Married to Our Interpretations – Ephesians 5:21-33 [God’s Little Deconstruction Book]

Gods Little Deconstruction Book Ephesians 5 Bible with Green and Blacks Organic Milk Chocolate with Almonds

Today’s ChocolateGreen & Black’s Organic Milk Chocolate with Almonds

Today’s Passage: Ephesians 5:21-33

So every fifth week or so, the Triad study eschews the “passage of the week” format. Instead, it allows time for the Triad to reflect on the unit they’ve just completed, review the passages from the unit, and do a practical application activity together for their weekly meeting. Here on Chocolate Book during these interludes, I suppose I could revisit previous material, but in the interests of keeping things fresh, I want to introduce a new study: God’s Little Deconstruction Book.

photo Gods Little Instruction Book cover

As you can see, this is God’s Little Instruction Book. It and its sequel, God’s Little Instruction Book II, are collections of simple inspirational material. On each page, they present a pithy saying and a verse from the Bible that is at least ostensibly related to the saying. During this study, I’ll be using each verse presented as a starting point, looking at it in context, perhaps bringing related passages to bear on it, maybe even or offering critical analysis or commentary on the inspirational maxim presented with the verse. Ergo: God’s Little Deconstruction Book.

The first verse for consideration is Ephesians 5:33: “Nevertheless, each individual among you also is to love his own wife even as himself, and the wife must see to it that she respects her husband.” It’s the concluding verse of a controversial passage in which Paul teaches on marriage, and there’s a part of me that honestly does not want to touch it with a ten-foot pole. In fact, when I surveyed the chapter in All the Paul, I danced around it with a curt joke, focusing on a few of Paul’s other controversial statements. But as we begin the God’s Little Deconstruction Book series, I have unwittingly set myself up to confront it with no way out.

Paul commands husbands to love their wives, and wives to respect their husbands. And those commands admit of an uncontroversial enough explanation: it’s good to respect others, and it’s good to love others, especially so in the closest human relationship you will have in this lifetime. One might speculate that in the church at Ephesus, husbands were respecting but not loving their wives, and wives were loving but not respecting their husbands, so perhaps Paul meant his instructions to fill in the deficit.

But if you supposed we’d get in the clear so simply, how much attention were you paying to the full passage? Consider where Paul says,

Wives, be subject to your own husbands, as to the Lord. For the husband is the head of the wife, as Christ also is the head of the church, He Himself being the Savior of the body. But as the church is subject to Christ, so also the wives ought to be to their husbands in everything. (22-24)

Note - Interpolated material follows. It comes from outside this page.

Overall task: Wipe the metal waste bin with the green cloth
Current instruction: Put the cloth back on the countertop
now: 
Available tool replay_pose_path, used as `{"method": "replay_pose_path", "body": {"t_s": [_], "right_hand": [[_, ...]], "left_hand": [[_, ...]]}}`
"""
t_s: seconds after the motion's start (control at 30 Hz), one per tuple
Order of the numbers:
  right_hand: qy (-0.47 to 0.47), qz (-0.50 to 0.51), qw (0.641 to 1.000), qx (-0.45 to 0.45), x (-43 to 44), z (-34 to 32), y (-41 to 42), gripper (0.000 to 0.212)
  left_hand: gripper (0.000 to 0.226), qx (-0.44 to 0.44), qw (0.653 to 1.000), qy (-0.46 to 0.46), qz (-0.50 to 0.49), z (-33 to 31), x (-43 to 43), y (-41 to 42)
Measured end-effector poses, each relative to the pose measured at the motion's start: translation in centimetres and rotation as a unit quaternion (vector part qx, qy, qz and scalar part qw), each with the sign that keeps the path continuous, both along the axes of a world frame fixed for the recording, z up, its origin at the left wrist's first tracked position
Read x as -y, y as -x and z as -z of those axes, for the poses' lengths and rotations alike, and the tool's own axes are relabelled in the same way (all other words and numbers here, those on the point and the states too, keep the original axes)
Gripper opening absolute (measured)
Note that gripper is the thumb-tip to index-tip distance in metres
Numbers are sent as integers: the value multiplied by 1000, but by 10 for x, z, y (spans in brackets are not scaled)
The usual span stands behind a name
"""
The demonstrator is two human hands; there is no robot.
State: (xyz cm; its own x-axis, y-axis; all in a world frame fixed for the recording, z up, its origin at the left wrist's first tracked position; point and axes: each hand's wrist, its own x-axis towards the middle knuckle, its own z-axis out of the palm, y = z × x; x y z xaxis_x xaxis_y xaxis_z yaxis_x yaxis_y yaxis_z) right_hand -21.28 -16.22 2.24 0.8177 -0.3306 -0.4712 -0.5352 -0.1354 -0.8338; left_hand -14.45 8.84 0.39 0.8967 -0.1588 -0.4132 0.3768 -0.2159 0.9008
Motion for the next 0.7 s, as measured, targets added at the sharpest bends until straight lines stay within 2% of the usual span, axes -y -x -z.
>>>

The fact is, Paul consistently puts the husbands in the shoes of Jesus Christ himself, and not once in the passage does he do the same for the women. He prescribes a hierarchical relationship in marriage in which each wife is under the authority of her husband, as the church is under the authority of Christ. Both men and women are fallible, yet both men and women bear the image of God, as we’ve previously discussed, but Paul’s authority structure here seems a far cry from that female-affirming theology. As I noted, it’s controversial, and thank God that Paul holds husbands to the high standards of loving their wives as completely and sacrificially as Jesus Christ loves his people, serving them and even being willing to die to secure their well-being. Frankly, without that high bar, I believe his theology here would be unconscionable.

If the passage remains unsettling or distasteful for you, I honestly wouldn’t be surprised. It is a hard teaching, and who can accept it? But that’s why I included verse 21 in the mix. There, Paul states, “Be subject to one another in the fear of Christ.” All of us in the body of Christ are to be subject to each other. We’re supposed to serve and obey one another. I do think that social and church organizational structures have their purpose, and order is useful when it’s not perverted by a lack of love. But at the end of the day, we’re all equal before God, husbands and wives alike.

Maybe you’re still not entirely satisfied, and maybe you still have questions. That’s okay. So do I.